*The task*:
Repeat exactly, and only, the lines from the one holding "Job: find the black background" through the last line of the records below.

*Data section*:
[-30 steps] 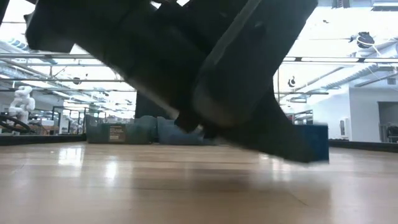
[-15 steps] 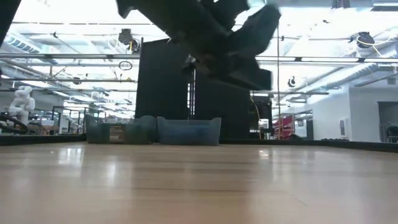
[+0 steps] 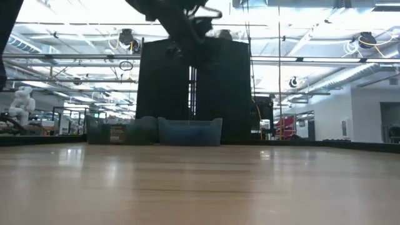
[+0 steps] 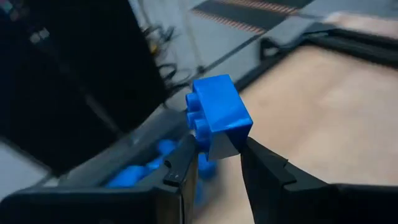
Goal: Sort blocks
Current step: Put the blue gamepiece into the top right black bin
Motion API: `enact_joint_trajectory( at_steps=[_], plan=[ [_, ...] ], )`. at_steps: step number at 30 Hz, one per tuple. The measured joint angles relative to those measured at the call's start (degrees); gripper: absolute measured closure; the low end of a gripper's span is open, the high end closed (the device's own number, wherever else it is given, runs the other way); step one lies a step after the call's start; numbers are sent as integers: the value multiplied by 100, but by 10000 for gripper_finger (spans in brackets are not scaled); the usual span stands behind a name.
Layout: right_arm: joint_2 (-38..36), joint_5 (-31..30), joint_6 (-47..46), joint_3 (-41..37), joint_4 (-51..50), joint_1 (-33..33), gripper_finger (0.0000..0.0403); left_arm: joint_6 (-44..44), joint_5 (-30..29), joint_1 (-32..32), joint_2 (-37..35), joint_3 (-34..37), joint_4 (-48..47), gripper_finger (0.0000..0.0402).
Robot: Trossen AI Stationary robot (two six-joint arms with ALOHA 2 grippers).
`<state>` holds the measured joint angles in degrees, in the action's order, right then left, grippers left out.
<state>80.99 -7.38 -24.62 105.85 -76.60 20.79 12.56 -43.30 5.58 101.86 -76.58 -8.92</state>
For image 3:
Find white robot figure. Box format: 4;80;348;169
8;86;36;126

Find red tool cart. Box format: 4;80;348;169
274;115;297;140

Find dark chair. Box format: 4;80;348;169
388;125;400;144

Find grey translucent plastic bin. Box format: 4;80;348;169
86;114;159;146
157;117;224;147

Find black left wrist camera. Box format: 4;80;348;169
192;17;216;38

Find black equipment cabinet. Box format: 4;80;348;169
251;96;275;141

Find hanging black cable loop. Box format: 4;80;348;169
119;60;134;72

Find yellow cable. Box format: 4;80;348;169
251;97;263;140

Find thin vertical pole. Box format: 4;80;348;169
277;0;283;141

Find black partition panel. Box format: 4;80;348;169
195;37;253;144
135;37;191;121

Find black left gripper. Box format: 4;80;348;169
168;34;223;69

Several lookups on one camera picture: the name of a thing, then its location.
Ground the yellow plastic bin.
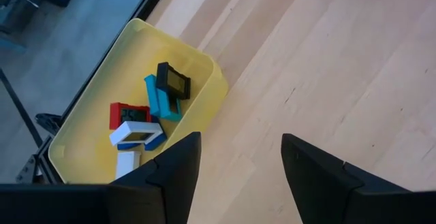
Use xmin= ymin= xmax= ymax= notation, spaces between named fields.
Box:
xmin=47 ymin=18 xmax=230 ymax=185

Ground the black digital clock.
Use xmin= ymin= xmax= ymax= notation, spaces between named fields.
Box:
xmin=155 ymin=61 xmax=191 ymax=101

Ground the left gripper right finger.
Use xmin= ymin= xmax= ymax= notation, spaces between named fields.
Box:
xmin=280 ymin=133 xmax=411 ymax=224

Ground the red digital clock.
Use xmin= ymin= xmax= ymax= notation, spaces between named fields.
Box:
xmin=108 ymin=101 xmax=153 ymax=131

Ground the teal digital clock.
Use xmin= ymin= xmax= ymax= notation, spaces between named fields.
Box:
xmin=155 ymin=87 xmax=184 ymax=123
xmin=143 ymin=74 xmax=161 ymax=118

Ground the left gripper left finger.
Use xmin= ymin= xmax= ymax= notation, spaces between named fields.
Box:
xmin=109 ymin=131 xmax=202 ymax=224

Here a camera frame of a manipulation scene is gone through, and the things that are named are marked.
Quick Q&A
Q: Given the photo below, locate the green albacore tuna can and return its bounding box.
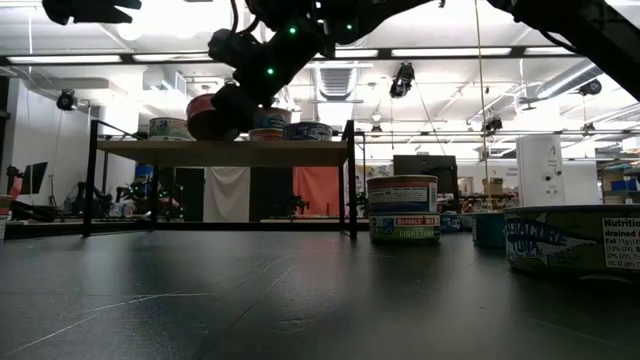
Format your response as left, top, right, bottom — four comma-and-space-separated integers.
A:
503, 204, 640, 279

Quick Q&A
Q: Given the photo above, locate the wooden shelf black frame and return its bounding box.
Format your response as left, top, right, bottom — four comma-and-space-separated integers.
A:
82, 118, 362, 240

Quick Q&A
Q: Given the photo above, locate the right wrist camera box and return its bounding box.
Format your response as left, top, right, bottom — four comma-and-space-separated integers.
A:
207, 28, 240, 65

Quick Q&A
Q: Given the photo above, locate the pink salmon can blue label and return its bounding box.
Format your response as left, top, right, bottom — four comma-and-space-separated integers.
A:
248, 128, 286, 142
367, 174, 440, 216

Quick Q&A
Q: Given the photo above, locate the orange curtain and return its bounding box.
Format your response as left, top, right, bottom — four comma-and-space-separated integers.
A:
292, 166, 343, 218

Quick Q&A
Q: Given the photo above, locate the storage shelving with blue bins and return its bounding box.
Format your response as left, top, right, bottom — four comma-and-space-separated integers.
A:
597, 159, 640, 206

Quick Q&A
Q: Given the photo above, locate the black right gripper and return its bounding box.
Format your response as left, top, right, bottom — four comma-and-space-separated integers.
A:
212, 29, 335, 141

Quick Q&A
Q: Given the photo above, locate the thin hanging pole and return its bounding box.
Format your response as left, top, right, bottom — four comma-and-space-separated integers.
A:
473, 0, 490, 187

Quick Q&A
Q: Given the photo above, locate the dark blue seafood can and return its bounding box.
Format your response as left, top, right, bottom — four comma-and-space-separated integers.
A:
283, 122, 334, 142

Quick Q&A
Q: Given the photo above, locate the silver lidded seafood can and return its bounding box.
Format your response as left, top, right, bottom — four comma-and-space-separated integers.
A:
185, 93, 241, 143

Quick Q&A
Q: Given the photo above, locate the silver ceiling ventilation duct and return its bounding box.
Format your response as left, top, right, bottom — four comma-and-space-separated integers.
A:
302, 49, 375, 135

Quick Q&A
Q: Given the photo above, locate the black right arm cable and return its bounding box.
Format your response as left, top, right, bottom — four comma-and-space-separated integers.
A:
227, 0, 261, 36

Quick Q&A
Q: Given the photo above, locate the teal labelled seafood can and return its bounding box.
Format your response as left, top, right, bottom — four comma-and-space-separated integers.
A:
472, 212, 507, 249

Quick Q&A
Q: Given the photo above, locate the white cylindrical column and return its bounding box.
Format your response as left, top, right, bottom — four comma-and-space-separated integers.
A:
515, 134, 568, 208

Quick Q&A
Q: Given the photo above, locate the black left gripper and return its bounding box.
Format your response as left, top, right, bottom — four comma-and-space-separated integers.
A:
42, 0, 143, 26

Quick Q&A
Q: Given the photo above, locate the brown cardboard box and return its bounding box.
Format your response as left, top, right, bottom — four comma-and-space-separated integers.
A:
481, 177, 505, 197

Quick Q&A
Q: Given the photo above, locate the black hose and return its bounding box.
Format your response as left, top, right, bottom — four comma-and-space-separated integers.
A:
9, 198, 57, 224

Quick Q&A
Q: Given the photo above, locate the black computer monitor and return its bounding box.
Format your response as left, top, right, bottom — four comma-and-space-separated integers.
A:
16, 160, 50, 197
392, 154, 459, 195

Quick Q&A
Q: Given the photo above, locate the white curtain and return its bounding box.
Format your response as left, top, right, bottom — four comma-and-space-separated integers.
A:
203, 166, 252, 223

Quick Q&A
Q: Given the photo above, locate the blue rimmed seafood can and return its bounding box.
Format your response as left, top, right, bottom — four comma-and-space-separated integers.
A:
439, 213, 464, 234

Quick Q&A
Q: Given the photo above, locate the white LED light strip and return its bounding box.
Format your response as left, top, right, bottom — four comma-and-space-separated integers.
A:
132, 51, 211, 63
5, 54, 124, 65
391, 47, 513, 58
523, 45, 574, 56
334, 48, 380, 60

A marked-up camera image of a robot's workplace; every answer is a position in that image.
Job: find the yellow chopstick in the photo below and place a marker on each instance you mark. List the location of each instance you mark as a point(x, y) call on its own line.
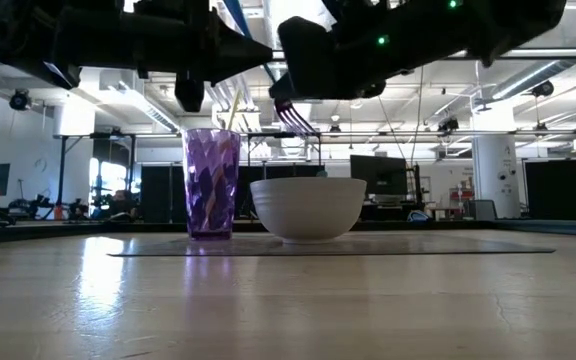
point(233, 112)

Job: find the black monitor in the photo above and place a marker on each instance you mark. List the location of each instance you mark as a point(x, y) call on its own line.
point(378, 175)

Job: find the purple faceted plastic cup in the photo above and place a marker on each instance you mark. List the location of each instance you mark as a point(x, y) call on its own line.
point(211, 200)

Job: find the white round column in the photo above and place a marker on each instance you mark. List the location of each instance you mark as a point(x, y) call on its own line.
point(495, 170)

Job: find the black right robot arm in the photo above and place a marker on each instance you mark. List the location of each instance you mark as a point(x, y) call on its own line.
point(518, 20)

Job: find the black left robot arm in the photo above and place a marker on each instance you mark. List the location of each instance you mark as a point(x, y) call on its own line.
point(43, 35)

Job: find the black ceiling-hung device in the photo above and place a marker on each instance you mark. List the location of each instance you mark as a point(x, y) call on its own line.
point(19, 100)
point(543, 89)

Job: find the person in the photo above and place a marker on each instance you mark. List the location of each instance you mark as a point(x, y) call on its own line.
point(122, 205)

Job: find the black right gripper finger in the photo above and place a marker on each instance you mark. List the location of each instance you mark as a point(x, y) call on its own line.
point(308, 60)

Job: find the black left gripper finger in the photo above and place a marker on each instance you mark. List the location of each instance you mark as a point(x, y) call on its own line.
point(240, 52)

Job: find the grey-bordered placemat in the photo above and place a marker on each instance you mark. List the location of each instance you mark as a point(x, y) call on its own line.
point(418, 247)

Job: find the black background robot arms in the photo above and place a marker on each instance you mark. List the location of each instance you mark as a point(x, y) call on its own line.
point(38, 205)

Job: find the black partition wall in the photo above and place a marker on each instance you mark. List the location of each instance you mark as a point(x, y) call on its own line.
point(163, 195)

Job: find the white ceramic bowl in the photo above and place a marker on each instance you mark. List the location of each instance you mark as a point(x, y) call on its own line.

*Result for this exercise*:
Job: find the black background robot arms in the photo above and place a marker on each instance you mark. List the location of each instance you mark as a point(x, y) call on its own line.
point(38, 205)

Job: find the black partition wall in the photo above and place a marker on each instance you mark. List the location of each instance you mark as a point(x, y) call on its own line.
point(163, 195)

Job: find the white ceramic bowl in the photo above and place a marker on each instance you mark. List the location of each instance you mark as a point(x, y) call on its own line.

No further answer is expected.